The Government had moved with "frightening" speed on New Deal, according to Anne Weinstock, chief executive of Rathbone CI, a private training provider. "I think it is refreshing that Labour is constantly in listening mode. But I fear that there will still be a tranche of young people who will need something more flexible than even New Deal."
JURY OF THE GREAT AND GOOD GIVE THEIR VERDICT.
* Paul Mackney, general secretary, NATFHE
Good is the vision of a learning society where everyone is encouraged to develop to their maximum potential, which is a massive step forward from the dreary image of sweated labour with which the last government believed Britain would hold its own in world markets.
Bad is the lack of money for the core services of post-school education which results in relentless redundancies, low pay, attacks on conditions of service and poor quality delivery.
The ugly is the introduction of pay-your-own-way university education with tuition fees which appear to contradict the welcoming message of widening participation.
* David Melville, chief executive, Further Education Funding Council
Labour's first year in office has been one in which the sector moved centre stage in the Government's vision of Britain.
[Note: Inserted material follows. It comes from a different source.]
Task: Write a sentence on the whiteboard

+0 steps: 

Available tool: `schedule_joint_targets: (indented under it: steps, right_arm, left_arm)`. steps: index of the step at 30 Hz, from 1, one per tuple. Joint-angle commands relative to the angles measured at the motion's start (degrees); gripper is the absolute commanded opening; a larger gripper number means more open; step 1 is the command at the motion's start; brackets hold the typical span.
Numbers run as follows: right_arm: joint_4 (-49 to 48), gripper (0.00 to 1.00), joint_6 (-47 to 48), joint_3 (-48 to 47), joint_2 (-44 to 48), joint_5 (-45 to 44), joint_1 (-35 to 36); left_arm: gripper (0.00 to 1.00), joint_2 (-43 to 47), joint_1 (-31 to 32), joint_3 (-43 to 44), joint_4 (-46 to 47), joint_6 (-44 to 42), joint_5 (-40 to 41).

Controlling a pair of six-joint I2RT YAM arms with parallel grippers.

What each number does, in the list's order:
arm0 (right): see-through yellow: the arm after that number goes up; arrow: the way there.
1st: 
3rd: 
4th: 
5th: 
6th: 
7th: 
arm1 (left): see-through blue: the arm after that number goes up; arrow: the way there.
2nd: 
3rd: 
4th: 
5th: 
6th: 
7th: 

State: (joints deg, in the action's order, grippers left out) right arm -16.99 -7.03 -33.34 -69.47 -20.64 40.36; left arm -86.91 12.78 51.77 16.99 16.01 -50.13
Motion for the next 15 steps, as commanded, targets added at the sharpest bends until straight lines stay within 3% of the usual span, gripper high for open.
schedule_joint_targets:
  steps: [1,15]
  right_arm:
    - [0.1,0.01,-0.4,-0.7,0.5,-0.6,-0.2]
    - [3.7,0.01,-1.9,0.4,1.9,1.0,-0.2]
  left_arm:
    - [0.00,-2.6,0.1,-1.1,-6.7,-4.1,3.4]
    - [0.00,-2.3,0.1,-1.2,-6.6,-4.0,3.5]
FE has had more public ministerial and indeed prime-ministerial mentions this year than any other.
A new approach to FE has been the hallmark of these past months. And this has already been backed by more than pound;100 million of new money. Resources available will always be a limit to our ambitions, but we do have the articulation of a new vision of lifelong learning.
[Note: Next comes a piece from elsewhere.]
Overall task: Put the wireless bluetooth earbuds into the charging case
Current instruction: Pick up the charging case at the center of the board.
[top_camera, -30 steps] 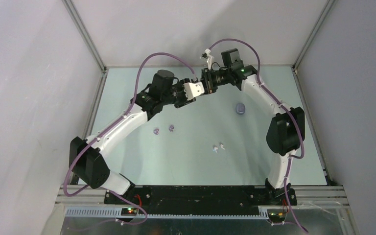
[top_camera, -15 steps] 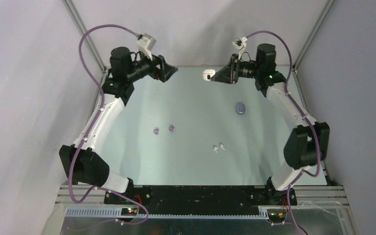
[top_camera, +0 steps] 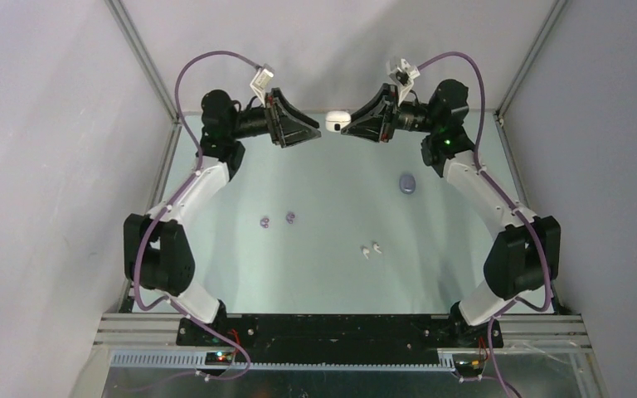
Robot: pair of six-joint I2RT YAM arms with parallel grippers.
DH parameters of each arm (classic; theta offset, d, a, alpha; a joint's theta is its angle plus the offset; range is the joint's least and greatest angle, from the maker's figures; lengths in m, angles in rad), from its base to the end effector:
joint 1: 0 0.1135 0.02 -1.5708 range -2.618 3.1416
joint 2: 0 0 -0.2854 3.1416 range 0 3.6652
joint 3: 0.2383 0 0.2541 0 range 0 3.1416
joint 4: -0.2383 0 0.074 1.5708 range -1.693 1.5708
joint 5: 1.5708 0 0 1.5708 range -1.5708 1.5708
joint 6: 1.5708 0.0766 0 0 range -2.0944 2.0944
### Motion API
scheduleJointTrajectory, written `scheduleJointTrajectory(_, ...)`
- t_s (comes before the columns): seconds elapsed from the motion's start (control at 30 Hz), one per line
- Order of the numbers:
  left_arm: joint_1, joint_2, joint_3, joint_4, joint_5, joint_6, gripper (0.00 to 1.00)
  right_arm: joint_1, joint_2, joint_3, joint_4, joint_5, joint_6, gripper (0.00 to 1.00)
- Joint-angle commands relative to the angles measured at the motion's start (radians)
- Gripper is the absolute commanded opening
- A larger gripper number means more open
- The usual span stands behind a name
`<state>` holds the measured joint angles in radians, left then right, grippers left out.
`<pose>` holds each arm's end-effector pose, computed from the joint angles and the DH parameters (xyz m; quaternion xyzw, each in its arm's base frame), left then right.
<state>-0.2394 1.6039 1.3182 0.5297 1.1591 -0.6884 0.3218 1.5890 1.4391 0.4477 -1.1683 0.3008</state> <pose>0.3572 -0.1594 0.4120 0.3060 0.5984 -0.5966 0.4387 0.3361 0.1863 0.4518 -0.4487 0.4911 0.5175 0.5382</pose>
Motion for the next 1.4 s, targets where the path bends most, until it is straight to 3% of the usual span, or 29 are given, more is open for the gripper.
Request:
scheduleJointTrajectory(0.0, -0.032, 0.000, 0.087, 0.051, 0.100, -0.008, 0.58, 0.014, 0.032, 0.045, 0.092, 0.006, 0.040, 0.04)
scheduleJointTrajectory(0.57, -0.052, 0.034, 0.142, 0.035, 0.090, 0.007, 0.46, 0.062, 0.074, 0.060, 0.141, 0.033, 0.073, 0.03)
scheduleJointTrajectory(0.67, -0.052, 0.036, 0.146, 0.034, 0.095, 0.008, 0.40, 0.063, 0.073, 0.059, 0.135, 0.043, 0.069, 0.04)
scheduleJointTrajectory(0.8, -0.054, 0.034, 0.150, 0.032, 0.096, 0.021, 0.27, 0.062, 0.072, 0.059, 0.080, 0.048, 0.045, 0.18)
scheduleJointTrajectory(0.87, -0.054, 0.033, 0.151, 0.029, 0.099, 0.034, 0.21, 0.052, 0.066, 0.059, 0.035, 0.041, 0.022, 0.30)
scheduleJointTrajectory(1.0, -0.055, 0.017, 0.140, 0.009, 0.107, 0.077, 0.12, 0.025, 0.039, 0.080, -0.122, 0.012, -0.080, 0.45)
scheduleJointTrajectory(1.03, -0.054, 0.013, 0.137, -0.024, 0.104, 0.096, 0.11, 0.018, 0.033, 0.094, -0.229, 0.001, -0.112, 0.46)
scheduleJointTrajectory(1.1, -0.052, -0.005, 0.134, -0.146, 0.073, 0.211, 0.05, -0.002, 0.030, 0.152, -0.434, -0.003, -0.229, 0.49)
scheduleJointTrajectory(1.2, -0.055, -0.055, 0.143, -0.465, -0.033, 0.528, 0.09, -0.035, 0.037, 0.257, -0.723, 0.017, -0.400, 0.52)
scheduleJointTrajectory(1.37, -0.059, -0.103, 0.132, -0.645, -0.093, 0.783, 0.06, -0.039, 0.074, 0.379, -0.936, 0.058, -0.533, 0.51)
Inspectors are seeing positive responses to Government initiatives in support of widening participation, inclusive learning and the New Deal. The Government's priority to raise quality and standards will help us measure improvement within the sector.
* John Field, professor of lifelong learning, University of Warwick
The high point was the lifelong learning green papers for England and Wales, after delays and widespread rumours that a White Paper was now a low-level discussion document. This sorry episode aside, we've seen a bumper harvest for lifelong learning.
The UK must now help those ill-served by schools and colleges in the past to reach their potential. Government must give a strong lead in a learning revolution. Imaginative and innovative proposals - the University for Industry or Individual Learning Accounts - will help if properly resourced. Nothing I see convinces me that the Government has got to grips with the task. More than six million adults still have basic literacy needs. Building an inclusive learning society is the true challenge.
* Sue Dutton, acting chief executive, AOC
One year on and further education is no longer content with playing second fiddle to schools and universities. We have exposed to government scrutiny our sector's funding weaknesses, caused by endemic short-termism and an aversion to investing in the future. The new Government's commitment to lifelong learning and the emergence of FE as the force to address social exclusion and economic prosperity give us something to celebrate.
Our expectations have been raised, FE is on the move. We look forward in the next year to a marked reorientation of education and training policy and funding, new emphasis on the majority of the workforce and those seeking to re-enter employment.